SUSI students
- Alyona Pyzhikova — Russia
- Antreas Antonopoulos — Cyprus
- Briyandan Baheerathan — Norway
- Bruna Moreira — Portugal
- Damiano Campini — Italy
- Dmitrij Shuliak — Belarus
- Drita Velaj — Italy
- Hela Mohamed — Spain
- Inari Ahokas — Finland
- Ines Bensaid — France
- Jamie Verschoor — The Netherlands
- Janis Berzins — Latvia
- Justicia Minkah-Premo — United Kingdom
- Lauren Lehane — Ireland
- Lina Shi — The Netherlands
- Matas Kaminskas — Lithuania
- Mykola Kravets — Ukraine
- Selma Brodrej — Sweden
- Stavros Malkidis — Greece
- Stephan Johansen — Norway
- Tiago Franco — Portugal
- Zsuzsanna Larsen — Hungary
Stephan Johansen has traveled quite a few times to the United States from his home in Oslo, Norway.
“Pretty much up and down the East Coast,” he says.
His trips include a visit to South Carolina but, standing on the deck of the Hunter Museum of American Art, looking out over the Tennessee River, he feels like he’s finally found the South he’s always heard about.

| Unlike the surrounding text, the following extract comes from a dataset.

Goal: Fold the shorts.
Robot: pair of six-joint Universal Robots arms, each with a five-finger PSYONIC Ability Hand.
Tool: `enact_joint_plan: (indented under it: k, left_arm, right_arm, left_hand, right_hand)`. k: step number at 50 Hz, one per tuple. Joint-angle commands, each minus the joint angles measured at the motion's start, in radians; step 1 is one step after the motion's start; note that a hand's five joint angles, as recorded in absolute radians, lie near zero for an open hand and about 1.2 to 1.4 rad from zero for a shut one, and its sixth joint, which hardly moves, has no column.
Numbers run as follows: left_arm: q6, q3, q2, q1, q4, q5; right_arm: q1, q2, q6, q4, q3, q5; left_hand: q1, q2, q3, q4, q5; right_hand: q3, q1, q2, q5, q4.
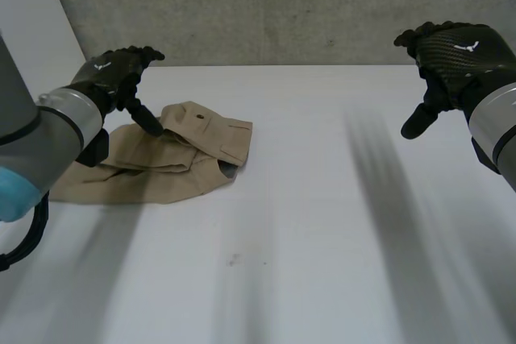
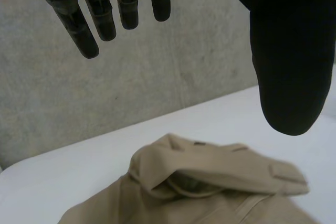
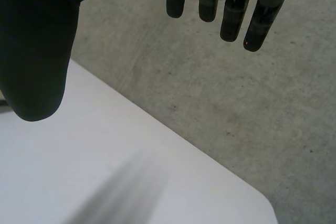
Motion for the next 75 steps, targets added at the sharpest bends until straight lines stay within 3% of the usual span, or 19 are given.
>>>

“Southern hospitality is real,” he says.
It’s a common theme brought up by many of the 22 foreign students like Johansen who are at UTC for about a month to dive into American culture, American business and American politics.
“In doing our lectures and in our visits to companies, we will learn a lot of tools that we can apply in our home countries,” says Tiago Franco from Portugal.
For the second year in a row, the College of Business and the Center for Global Education are hosting undergrads from 18 countries for four weeks. The students are here as part of the U.S. Department of State’s Study at the U.S. Institute for Student Leaders (SUSI). The State Department works with nonprofit FHI 360 to administer the program.
Classroom lectures, hands-on activities, leadership development and working and meeting with Americans, both on UTC’s campus and throughout Chattanooga, are part of the program. The students also participate in community service with such organizations as the Red Cross and Habitat for Humanity.
“The social entrepreneurship focus of this program allows us to teach the students techniques used by start-up companies to develop, fund and execute solutions to social, cultural or environmental issues,” says Dr. Robert Dooley, dean of the College of Business.
“Chattanooga’s start-up community offers some amazing examples of innovative and entrepreneurial thinking,” he says. “Our hope — and the goal of the SUSI program — is that these students take that knowledge and share it in their own communities.”
After only a week at UTC, Franco, a business administration major, says he’s already developed “a new mindset about social entrepreneurship.”
“It’s a broader vision about what we can do and also tools on how to implement projects because we have many ideas and we find many needs, but it’s really hard to put all our ideas into action,” he says.
Not so different
Zsuzsanna Larsen from Hungary says she’s “generally interested in helping other people.” Majoring in law, she hopes to use what’s she is learning at UTC to “double up,” mixing social entrepreneurship with legal knowledge.
Justicia Minkah-Premo, another law major who lives in the United Kingdom, came to the same conclusion.
“Besides having a passion for business, I also have a passion for solving social issues,” she says.
Seeing the success of such American companies as Apple, Microsoft and Google, she figures the program at UTC “will be a really good advantage for me” by combining the business-oriented classes with the community outreach component.
“I’m also gaining a lot of communication skills, teamworking skills, and I’m trying to think of a way to combine both social enterprise and corporate law together. That way I can help small-start businesses with my legal knowledge into one.”
Still tourists
Except for the swirling mass of accents, the SUSI students look and act like most American college students. They laugh a lot, talk almost constantly. They clown around. They play cornhole at the Chattanooga Choo Choo.
And they take smartphone photos — lots of smartphone photos — at the Hunter Museum of American Art. Bluff View Sculpture Garden. Coolidge Park. The Incline.
But even with all the classroom studies and community service projects, there’s still time to simply be a tourist in Chattanooga. For Minkah-Premo, one thing sticks out.
“I’ve never been to a city that had this much art,” she says. “Everywhere I turn I see a painting on the wall or something. I really love it.”
Others are fascinated with what, to Chattanooga residents, are familiar sights.
In Coolidge Park, underneath the Walnut Street Bridge, Inari Ahokas stares up in wonder at the structure, saying it’s one of the most awesome bridges she’s ever seen.
But now the Finnish student has a decision to make: Is the Walnut Street Bridge the most awe-inspiring bridge she’s ever seen or is it the London Tower Bridge?
“I don’t know which one is cooler,” she says.
Despite their wide-ranging backgrounds, the students also say there are more similarities between them than differences.
“We came from so many different countries but we’ve found a real nice group,” Franco says. “They’re interesting people with lots of ideas that can complement each other.”